The social doctrine of the Catholic Church teaches this. The whole person is the other person as much as it is you or I. The whole person isn’t merely one’s set of beliefs or psychological needs or feeling like one has a personal relationship with Jesus. The whole person is the person in entirety, including all their basic needs, all their needs above that, and even their potential for human flourishing and becoming the creature God intends. The whole person is the human creature in the world, in society, in relationship.
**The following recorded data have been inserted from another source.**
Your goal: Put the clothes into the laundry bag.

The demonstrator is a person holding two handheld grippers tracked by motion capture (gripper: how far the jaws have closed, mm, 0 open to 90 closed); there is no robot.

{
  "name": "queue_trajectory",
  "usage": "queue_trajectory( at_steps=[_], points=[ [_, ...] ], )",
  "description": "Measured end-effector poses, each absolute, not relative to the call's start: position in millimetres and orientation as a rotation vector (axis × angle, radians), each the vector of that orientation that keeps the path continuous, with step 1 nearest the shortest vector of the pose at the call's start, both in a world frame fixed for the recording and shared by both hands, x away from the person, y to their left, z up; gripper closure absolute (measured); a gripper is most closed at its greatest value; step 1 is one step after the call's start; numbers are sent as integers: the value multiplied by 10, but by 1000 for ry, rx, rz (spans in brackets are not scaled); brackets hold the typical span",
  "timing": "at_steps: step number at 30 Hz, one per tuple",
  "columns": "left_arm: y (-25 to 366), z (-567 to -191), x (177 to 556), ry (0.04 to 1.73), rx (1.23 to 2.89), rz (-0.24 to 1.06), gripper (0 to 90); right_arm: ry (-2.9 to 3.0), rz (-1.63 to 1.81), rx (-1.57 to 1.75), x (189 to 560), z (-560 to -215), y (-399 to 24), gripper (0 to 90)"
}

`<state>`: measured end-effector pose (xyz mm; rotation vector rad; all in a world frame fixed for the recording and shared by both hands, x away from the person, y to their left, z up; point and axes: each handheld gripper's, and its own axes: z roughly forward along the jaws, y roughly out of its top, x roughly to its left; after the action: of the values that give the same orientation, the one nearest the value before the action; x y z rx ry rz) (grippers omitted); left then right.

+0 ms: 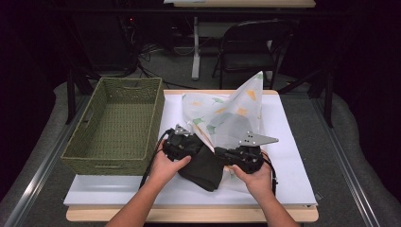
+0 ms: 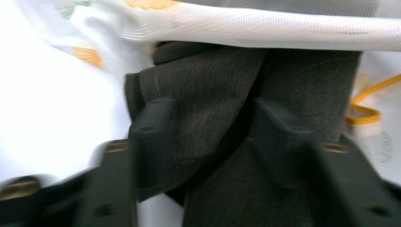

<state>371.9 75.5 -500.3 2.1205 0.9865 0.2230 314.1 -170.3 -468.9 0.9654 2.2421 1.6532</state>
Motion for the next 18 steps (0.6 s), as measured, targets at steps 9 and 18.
queue_trajectory(
  at_steps=[9, 18],
  points=[
    [807, -4874, 3569, 873, 2081, 90, 533, 2233, 1667, 972, 3155, -4694, -1715, 900],
    [642, -5110, 3519, 878, 2204, 161, 428, 2233, 1670, 976, 3151, -4696, -1707, 900]
  ],
)
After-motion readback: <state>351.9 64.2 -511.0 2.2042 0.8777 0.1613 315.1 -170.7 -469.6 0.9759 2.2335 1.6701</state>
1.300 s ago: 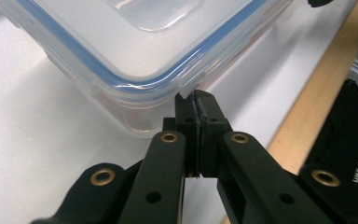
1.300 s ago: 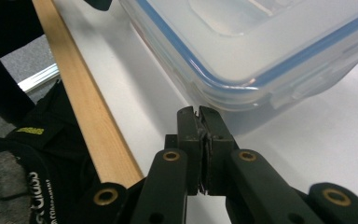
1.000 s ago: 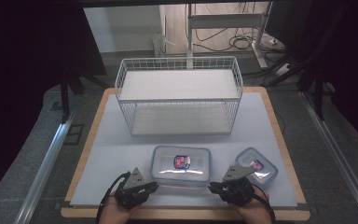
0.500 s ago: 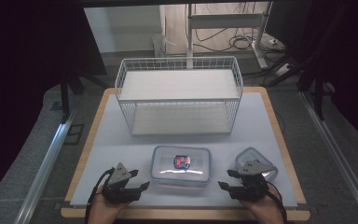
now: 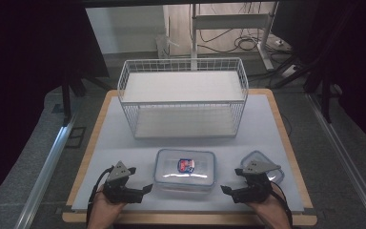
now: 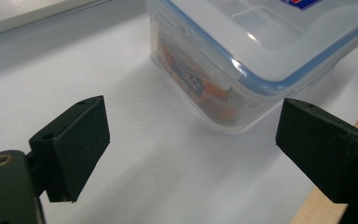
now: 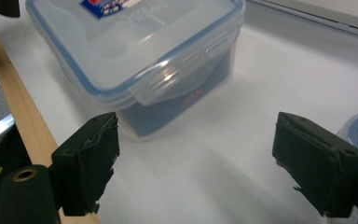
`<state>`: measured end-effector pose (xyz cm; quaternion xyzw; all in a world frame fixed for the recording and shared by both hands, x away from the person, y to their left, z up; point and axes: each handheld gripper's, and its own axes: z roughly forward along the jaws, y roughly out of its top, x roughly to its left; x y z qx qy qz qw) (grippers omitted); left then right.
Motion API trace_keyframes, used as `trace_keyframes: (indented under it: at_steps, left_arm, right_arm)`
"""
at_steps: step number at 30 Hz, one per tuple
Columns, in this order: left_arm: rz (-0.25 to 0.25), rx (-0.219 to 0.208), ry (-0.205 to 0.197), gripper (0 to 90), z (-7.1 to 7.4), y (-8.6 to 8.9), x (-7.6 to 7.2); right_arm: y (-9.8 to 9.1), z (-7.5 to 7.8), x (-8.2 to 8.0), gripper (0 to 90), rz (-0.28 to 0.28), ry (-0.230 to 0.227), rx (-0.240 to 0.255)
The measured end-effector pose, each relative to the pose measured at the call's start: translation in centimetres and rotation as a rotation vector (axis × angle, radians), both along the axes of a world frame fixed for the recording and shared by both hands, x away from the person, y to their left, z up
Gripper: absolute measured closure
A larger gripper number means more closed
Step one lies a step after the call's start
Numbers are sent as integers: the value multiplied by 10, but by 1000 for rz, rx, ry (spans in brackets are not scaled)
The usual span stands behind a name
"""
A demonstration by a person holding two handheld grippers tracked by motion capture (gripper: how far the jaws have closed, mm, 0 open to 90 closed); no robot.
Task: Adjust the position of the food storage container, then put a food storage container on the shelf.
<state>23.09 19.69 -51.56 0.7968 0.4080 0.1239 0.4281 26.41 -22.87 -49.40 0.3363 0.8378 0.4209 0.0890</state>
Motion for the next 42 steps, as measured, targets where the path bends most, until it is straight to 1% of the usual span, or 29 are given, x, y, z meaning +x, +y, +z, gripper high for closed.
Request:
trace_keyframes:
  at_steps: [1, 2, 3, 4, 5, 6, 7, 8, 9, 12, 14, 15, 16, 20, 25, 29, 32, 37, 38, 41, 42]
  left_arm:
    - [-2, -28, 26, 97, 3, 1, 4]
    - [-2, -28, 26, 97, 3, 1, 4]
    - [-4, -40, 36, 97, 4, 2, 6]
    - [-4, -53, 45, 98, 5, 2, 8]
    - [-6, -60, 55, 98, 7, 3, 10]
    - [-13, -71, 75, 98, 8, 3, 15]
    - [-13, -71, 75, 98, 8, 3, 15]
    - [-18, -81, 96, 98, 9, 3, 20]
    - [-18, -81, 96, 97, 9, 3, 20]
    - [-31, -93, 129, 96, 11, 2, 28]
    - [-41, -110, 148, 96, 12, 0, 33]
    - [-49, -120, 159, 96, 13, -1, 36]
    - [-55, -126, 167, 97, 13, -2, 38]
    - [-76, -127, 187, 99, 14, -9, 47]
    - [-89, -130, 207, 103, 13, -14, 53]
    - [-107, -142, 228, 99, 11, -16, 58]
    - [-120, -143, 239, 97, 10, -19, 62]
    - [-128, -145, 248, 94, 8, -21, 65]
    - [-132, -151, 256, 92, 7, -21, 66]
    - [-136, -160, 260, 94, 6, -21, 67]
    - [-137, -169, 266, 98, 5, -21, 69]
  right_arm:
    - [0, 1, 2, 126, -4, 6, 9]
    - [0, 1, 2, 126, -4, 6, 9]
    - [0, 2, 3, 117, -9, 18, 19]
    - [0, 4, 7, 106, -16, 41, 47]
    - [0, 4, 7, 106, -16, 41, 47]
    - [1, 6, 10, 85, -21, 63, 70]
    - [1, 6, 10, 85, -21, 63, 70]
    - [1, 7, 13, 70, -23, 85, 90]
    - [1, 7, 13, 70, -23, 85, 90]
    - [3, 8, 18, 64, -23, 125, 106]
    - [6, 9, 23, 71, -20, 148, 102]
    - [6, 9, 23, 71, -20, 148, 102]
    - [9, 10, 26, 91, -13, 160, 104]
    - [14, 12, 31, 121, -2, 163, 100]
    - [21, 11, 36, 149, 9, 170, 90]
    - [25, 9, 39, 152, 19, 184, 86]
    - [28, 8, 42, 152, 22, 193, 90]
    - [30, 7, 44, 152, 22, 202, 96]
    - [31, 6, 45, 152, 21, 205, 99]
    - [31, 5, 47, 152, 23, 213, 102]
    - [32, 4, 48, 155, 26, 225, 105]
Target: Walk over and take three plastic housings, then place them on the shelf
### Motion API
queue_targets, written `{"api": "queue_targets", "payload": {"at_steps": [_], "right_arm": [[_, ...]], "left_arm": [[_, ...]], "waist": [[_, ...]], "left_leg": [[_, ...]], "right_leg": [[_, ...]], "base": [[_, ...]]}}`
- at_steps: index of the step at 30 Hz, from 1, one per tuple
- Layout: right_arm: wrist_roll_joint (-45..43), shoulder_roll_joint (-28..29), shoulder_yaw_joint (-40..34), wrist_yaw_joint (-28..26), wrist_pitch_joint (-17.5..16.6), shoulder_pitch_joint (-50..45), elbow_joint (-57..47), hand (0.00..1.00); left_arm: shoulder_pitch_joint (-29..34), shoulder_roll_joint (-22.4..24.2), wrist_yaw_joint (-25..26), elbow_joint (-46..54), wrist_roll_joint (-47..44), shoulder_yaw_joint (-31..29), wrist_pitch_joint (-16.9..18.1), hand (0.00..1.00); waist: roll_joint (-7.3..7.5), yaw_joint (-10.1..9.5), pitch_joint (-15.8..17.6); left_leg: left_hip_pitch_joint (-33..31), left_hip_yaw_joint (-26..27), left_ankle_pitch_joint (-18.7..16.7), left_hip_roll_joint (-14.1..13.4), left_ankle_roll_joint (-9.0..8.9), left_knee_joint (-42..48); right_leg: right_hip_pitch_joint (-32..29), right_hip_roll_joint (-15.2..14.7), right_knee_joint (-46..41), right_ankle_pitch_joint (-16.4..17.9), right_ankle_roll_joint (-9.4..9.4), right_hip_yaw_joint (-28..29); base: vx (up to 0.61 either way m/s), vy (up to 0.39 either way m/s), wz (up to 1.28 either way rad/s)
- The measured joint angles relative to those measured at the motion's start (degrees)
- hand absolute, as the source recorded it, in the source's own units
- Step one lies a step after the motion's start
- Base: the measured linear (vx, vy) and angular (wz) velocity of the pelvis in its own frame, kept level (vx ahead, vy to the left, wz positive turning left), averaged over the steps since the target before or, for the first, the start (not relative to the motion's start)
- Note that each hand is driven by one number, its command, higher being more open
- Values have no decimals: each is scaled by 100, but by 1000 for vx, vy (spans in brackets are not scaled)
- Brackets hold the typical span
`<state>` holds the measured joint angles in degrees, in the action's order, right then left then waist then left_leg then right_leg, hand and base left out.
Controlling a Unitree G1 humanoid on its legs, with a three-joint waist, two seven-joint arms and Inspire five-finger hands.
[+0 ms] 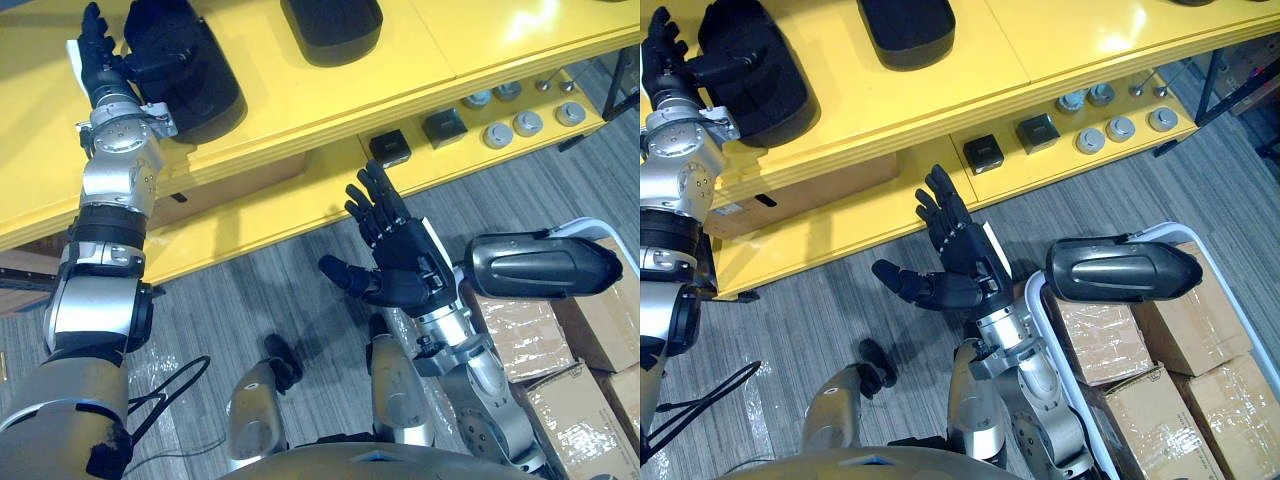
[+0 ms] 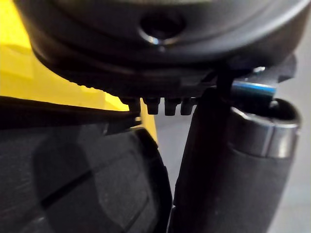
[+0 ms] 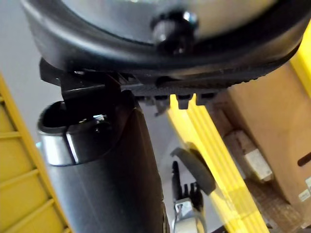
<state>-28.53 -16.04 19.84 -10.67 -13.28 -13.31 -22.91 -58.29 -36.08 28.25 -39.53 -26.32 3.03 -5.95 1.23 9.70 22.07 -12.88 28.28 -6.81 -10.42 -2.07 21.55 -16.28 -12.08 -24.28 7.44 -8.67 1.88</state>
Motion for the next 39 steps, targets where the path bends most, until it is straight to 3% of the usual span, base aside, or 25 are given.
{"api": "queue_targets", "payload": {"at_steps": [7, 10, 15, 18, 21, 23, 25, 29, 31, 35, 39], "right_arm": [[13, -2, 249, -86, -11, -356, 111, 100], [17, -9, 336, -157, -96, -424, 255, 100], [145, -9, 442, -231, -264, -414, 400, 100], [599, -35, 585, -236, -471, -266, 574, 100], [799, -118, 836, -156, -729, 178, 671, 100], [756, -90, 858, -14, -940, 479, 663, 100], [746, -46, 641, 71, -1043, 821, 632, 100], [788, 202, 384, 234, -934, 1111, 630, 100], [790, 314, 424, 269, -813, 1295, 781, 100], [1026, 448, 495, 415, -612, 1892, 1527, 100], [1354, 500, 461, 657, -497, 2593, 2131, 100]], "left_arm": [[11, 50, 1018, 113, 247, -220, 589, 100], [10, 144, 1410, 242, 823, -222, 600, 100], [16, 133, 1647, 377, 1371, -251, 602, 100], [196, 98, 1723, 449, 1365, -269, 902, 100], [1416, 44, 1647, 1540, 1333, -529, 1497, 100], [2448, 204, 1358, 2490, 1321, -713, 1815, 100], [3876, 860, 948, 3950, 1314, -896, 1851, 100], [5804, 2027, 155, 5288, 1088, -902, 1799, 100], [6309, 2434, -59, 5501, 1084, -872, 1766, 100], [6556, 2672, -340, 5587, 990, -822, 1738, 100], [6560, 2763, -532, 5816, 776, -821, 1747, 100]], "waist": [[-13, 169, -377], [-33, 196, -487], [-172, 211, -772], [-220, 174, -922], [-278, 147, -961], [-313, 14, -1007], [-299, -257, -1064], [-272, -654, -1094], [-273, -769, -1089], [-300, -899, -992], [-438, -1103, -541]], "left_leg": [[282, -1, 138, 82, -46, -370], [531, -34, 180, 128, -61, -541], [727, -215, 370, 246, -61, -902], [886, -380, 584, 370, -68, -1259], [1031, -549, 750, 399, -94, -1544], [1025, -669, 840, 396, -102, -1648], [1014, -857, 889, 388, -118, -1694], [927, -1231, 903, 406, -131, -1641], [772, -1428, 909, 407, -125, -1524], [468, -1743, 888, 371, -124, -1213], [117, -1974, 878, 337, -161, -1012]], "right_leg": [[244, 8, 196, -13, 4, -62], [526, 20, 359, -32, 2, -124], [837, 8, 683, -133, 3, -331], [1026, 10, 853, -173, 24, -496], [1235, 45, 1006, -203, 45, -678], [1302, 81, 1107, -239, 74, -809], [1450, 110, 1246, -264, 89, -999], [1671, 122, 1438, -263, 97, -1366], [1719, 130, 1443, -266, 117, -1539], [1709, 181, 1433, -243, 205, -1748], [1516, 278, 1293, -228, 245, -1729]], "base": [[26, -8, 1], [24, -10, 6], [26, -17, 16], [8, -27, 20], [-4, -27, 26], [-3, -29, 29], [2, -22, 40], [-12, -14, 43], [-19, -4, 44], [-61, -2, 36], [-139, 6, 24]]}}
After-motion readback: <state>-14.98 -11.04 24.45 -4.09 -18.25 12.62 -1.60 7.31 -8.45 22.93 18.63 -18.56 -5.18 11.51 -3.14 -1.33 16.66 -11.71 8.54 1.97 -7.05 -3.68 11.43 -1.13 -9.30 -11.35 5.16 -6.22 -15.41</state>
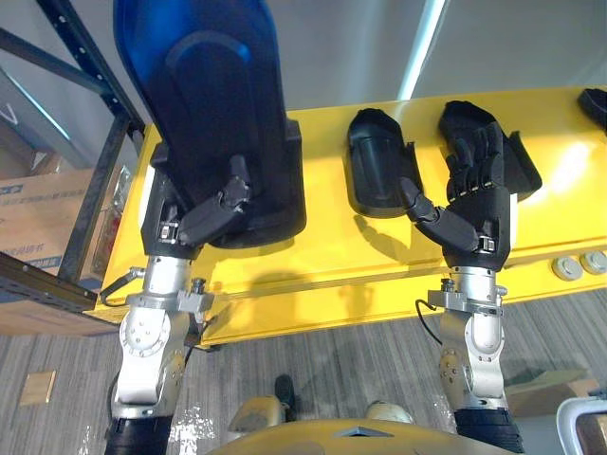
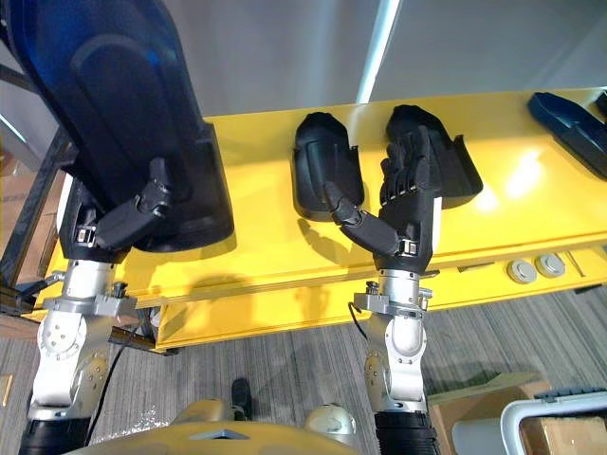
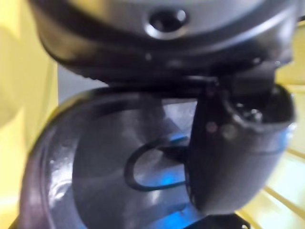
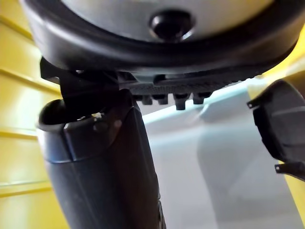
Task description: Walk over and take three plastic housings, then place them on the shelf
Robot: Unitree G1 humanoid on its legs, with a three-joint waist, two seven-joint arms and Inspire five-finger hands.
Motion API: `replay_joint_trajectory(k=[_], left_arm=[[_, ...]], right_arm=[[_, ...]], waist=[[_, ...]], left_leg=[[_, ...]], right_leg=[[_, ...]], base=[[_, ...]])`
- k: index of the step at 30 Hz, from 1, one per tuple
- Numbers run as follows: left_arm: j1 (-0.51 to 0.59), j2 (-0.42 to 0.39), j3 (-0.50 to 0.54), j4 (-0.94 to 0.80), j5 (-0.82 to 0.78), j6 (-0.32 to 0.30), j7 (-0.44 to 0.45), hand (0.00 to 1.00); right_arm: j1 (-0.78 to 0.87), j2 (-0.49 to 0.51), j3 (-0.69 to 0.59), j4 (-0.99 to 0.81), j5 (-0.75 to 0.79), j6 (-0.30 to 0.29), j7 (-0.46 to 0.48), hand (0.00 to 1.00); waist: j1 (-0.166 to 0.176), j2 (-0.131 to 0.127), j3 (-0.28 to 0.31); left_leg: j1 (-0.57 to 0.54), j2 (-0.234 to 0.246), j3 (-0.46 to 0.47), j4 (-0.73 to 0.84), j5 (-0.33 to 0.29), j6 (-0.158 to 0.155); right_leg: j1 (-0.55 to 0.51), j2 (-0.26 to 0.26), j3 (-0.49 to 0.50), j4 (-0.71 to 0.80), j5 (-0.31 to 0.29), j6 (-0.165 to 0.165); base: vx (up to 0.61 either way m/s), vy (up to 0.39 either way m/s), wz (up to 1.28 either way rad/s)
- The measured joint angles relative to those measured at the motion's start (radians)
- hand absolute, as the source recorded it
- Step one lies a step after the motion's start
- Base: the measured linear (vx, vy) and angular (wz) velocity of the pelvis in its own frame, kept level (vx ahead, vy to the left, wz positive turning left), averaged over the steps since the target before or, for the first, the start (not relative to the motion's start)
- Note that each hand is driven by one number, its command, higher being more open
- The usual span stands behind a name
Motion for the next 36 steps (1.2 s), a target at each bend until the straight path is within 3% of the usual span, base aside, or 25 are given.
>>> replay_joint_trajectory(k=[5, 10, 16, 25, 36], left_arm=[[-0.004, -0.01, -0.022, 0.032, 0.045, 0.09, 0.068, 0.0], [0.011, -0.008, -0.013, 0.059, 0.059, 0.155, 0.101, 0.0], [-0.067, 0.028, 0.014, 0.302, 0.053, 0.278, 0.098, 0.0], [-0.408, 0.193, -0.01, 0.731, -0.035, 0.31, 0.016, 0.0], [-0.681, 0.25, -0.097, 1.011, -0.127, 0.344, -0.031, 0.0]], right_arm=[[-0.02, -0.026, -0.072, -0.01, 0.0, 0.005, 0.028, 1.0], [-0.033, -0.091, -0.082, -0.038, -0.02, 0.005, 0.054, 1.0], [-0.063, -0.101, -0.05, -0.06, -0.021, 0.005, 0.089, 1.0], [-0.099, -0.171, 0.024, -0.063, -0.018, 0.057, 0.142, 1.0], [-0.185, -0.176, 0.09, -0.063, 0.005, 0.108, 0.201, 1.0]], waist=[[-0.003, 0.013, -0.006], [0.0, 0.021, -0.01], [-0.02, 0.043, -0.02], [-0.037, 0.045, -0.019], [-0.06, 0.045, 0.013]], left_leg=[[-0.01, 0.012, -0.058, -0.036, 0.042, -0.022], [0.028, 0.022, -0.057, -0.114, 0.089, -0.036], [0.036, 0.029, -0.034, -0.18, 0.135, -0.037], [0.018, 0.031, 0.014, -0.181, 0.149, -0.031], [0.002, 0.043, 0.061, -0.181, 0.159, -0.032]], right_leg=[[0.011, 0.027, -0.009, -0.011, 0.002, 0.002], [0.007, 0.042, 0.003, -0.003, -0.005, -0.006], [-0.036, 0.047, 0.031, 0.025, -0.004, 0.002], [-0.089, 0.043, 0.09, 0.04, 0.015, 0.025], [-0.13, 0.054, 0.139, 0.038, 0.042, 0.02]], base=[[0.0, -0.063, 0.33], [-0.06, -0.043, -0.01], [-0.1, 0.013, -0.09], [-0.05, 0.032, -0.16], [-0.01, 0.015, -0.12]])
[T]he Church does not tire of proclaiming the Gospel that brings salvation and genuine freedom also to temporal realities.2

Quickly one realizes, that although the best one might be able to do is give alms, salvation for the whole person requires more than giving alms, it requires a society different than what we have. It requires a society built on love and justice, on sacrifice and trust in God, on forgiveness, meekness, empathy, and long suffering. It demands dealing with temporal realities. I hope we all see this and know that each of us can personally do better, but I also hope we look at our world and see that it does not evidence these traits and that it ought to change. Our politics, our economics, our social structures, and our multitude of prejudices seem mostly to serve the rich and the ideologies of the rich. Just one example: there are Christians who honestly dismiss systemic racism when our faith says we should expect it everywhere. Another: great numbers of Christians claimed a moral reprobate and billionaire thug was this nation’s savior, God’s hand-picked chosen one. The spirit of anti-Christ is alive and well in much of Christianity today.

Our world is corrupt with sin and we ought to be about changing that, living lives of love and actively battling sin in the world as we do in ourselves. Loving our neighbors includes levels of intimacy because it requires knowledge and empathy, and it includes addressing the prejudices, the bad laws, the bad politics, the ideologies of the rich, and the economic forces that are allied against human flourishing for all, especially including the “least of these.” It is all too easy to praise a court ruling that protects the unborn, it’s another thing to actively work towards overcoming the sin that rules this world and produces concrete and structural forces that compel women to see abortion as a necessary option in the face of such social, political, economic, and interpersonal cruelty. Salvation is physical and spiritual, now and future, of the body the soul and the mind. Salvation is God saving us. Salvation is us loving our neighbor, helping those in need, overcoming oppression, seeking the kingdom which is at hand, which is within us.

I grieve how bad I am at these things. I am a poor example of a Christ follower. I sit here typing what we all ought do and I do nothing.


1 John Paull II, Encyclical Letter “Redemptoris Missio,” paragraph 11.

2 Pontifical Council For Justice And and United States Conference of Catholic Bishops. Compendium of the Social Doctrine of the Church. 1st: USCCB Publishing, 2005, page 1.